### Problem requirements:
Before copying the entries, remove the pictures; everything else stays exactly as it is.

** Opening Listed records block **

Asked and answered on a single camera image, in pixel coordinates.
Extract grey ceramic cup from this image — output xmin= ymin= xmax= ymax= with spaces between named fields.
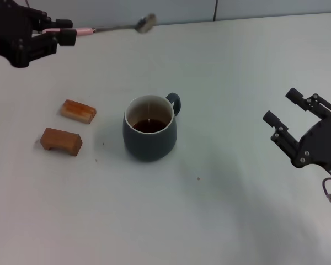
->
xmin=122 ymin=92 xmax=182 ymax=162

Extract brown wooden block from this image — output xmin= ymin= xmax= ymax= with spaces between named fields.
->
xmin=39 ymin=127 xmax=83 ymax=157

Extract pink handled metal spoon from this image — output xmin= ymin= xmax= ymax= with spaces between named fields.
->
xmin=42 ymin=13 xmax=157 ymax=35

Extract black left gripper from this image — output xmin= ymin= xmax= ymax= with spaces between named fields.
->
xmin=0 ymin=0 xmax=77 ymax=68

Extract dark coffee liquid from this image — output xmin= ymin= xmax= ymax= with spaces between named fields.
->
xmin=132 ymin=118 xmax=169 ymax=133

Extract light wooden block orange stain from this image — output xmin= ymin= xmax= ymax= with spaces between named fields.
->
xmin=60 ymin=99 xmax=97 ymax=125

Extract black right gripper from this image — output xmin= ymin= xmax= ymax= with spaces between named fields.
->
xmin=262 ymin=88 xmax=331 ymax=179

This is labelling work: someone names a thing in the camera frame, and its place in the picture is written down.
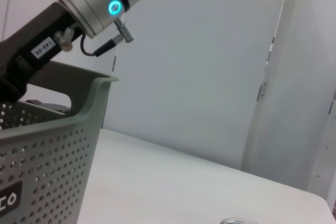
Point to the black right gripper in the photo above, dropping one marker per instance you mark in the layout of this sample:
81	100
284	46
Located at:
29	51

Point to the glass teacup with black sleeve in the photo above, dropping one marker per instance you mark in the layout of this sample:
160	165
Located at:
237	221

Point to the grey-green perforated storage bin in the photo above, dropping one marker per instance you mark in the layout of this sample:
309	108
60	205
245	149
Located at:
52	155

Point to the silver right gripper fitting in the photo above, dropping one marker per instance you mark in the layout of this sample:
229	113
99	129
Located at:
63	40

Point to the white hinged door panel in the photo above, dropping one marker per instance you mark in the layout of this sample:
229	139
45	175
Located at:
294	103

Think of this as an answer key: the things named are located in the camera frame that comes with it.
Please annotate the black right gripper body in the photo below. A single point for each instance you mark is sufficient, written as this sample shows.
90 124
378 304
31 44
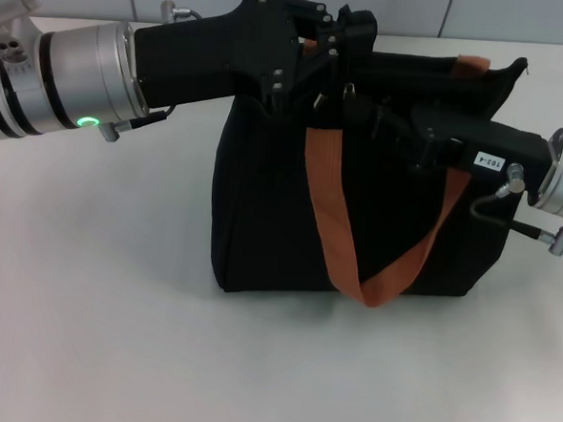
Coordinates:
501 143

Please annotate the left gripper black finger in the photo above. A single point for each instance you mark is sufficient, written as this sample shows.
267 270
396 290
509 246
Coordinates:
357 24
309 64

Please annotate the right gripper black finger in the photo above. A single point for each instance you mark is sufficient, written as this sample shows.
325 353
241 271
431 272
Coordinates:
401 137
364 108

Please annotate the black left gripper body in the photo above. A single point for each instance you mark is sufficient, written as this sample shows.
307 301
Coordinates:
209 56

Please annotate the silver metal zipper pull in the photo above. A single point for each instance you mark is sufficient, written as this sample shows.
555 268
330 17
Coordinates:
320 101
350 92

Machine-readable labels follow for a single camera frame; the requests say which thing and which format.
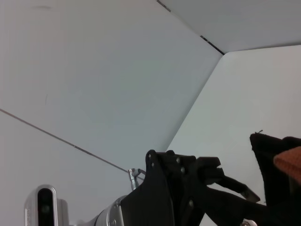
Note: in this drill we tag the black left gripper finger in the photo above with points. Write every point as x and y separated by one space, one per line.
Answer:
208 168

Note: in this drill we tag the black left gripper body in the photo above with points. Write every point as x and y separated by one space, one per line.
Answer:
160 195

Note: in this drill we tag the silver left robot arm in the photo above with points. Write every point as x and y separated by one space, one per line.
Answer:
108 214

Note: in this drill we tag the silver zipper pull tab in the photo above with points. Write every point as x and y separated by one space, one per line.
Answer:
250 195

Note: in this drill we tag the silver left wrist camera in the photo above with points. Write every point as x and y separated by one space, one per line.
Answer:
44 204

** Closing Listed records block **

### Response to this task:
Asked and answered on a single camera image, in pixel coordinates.
Extract grey ceramic cup from this image — output xmin= ymin= xmax= ymax= with spaces between named fields.
->
xmin=122 ymin=92 xmax=182 ymax=162

Extract brown wooden block from this image — output xmin= ymin= xmax= ymax= with spaces between named fields.
->
xmin=39 ymin=127 xmax=83 ymax=157

Extract pink handled metal spoon from this image — output xmin= ymin= xmax= ymax= with spaces between named fields.
->
xmin=42 ymin=13 xmax=157 ymax=35

Extract black left gripper from this image — output xmin= ymin= xmax= ymax= with spaces between named fields.
->
xmin=0 ymin=0 xmax=77 ymax=68

Extract dark coffee liquid from this image — output xmin= ymin= xmax= ymax= with spaces between named fields.
->
xmin=132 ymin=118 xmax=169 ymax=133

Extract light wooden block orange stain from this image — output xmin= ymin= xmax= ymax= with spaces between named fields.
->
xmin=60 ymin=99 xmax=97 ymax=125

Extract black right gripper from this image — output xmin= ymin= xmax= ymax= with spaces between named fields.
->
xmin=262 ymin=88 xmax=331 ymax=179

This is labelling work: someone names a thing in the camera frame, and its place in the picture is written down.
Point to the black right gripper in the photo above, dropping one marker per instance you mark in the layout of this sample:
81	100
284	46
Located at:
29	51

Point to the glass teacup with black sleeve in the photo above, dropping one marker per instance you mark in the layout of this sample:
160	165
Located at:
237	221

Point to the grey-green perforated storage bin in the photo above, dropping one marker per instance you mark in the layout of this sample:
309	108
60	205
245	149
Located at:
52	155

Point to the silver right gripper fitting in the photo above, dropping one marker per instance you mark in the layout of this sample:
229	113
99	129
Located at:
63	40

Point to the white hinged door panel in the photo above, dropping one marker per instance you mark in the layout of this sample:
229	139
45	175
Located at:
294	103

Think of this as an answer key: the things named are located in the camera frame that comes with it.
Please annotate the black right gripper body in the photo below. A single point for each instance you mark is sufficient, written as this sample shows.
90 124
378 304
31 44
Coordinates:
501 143

Please annotate the left gripper black finger in the photo above. A single point for each instance you mark is sufficient, written as this sample shows.
267 270
396 290
509 246
Coordinates:
357 24
309 64

Please annotate the right gripper black finger in the photo above. A single point for each instance you mark is sufficient, written as this sample shows.
325 353
241 271
431 272
Coordinates:
401 137
364 108

Please annotate the black left gripper body in the photo above. A single point for each instance you mark is sufficient, written as this sample shows.
307 301
Coordinates:
209 56

Please annotate the silver metal zipper pull in the photo above. A single point for each instance you mark is sufficient, written as this sample shows.
555 268
330 17
Coordinates:
320 101
350 92

Machine-readable labels follow for a single camera frame; the requests say which thing and which format.
Note: in this drill we tag the black left gripper finger in the photo above with points. Write every point as x and y separated by one space, one per line.
Answer:
208 168

Note: in this drill we tag the black left gripper body in the photo above with points. Write every point as x and y separated by one space, one per line.
Answer:
160 195

Note: in this drill we tag the silver left robot arm in the photo above with points. Write every point as x and y separated by one space, one per line.
Answer:
108 214

Note: in this drill we tag the silver zipper pull tab in the photo above with points. Write every point as x and y separated by one space, one per line.
Answer:
250 195

Note: in this drill we tag the silver left wrist camera in the photo above with points. Write every point as x and y separated by one space, one per line.
Answer:
44 204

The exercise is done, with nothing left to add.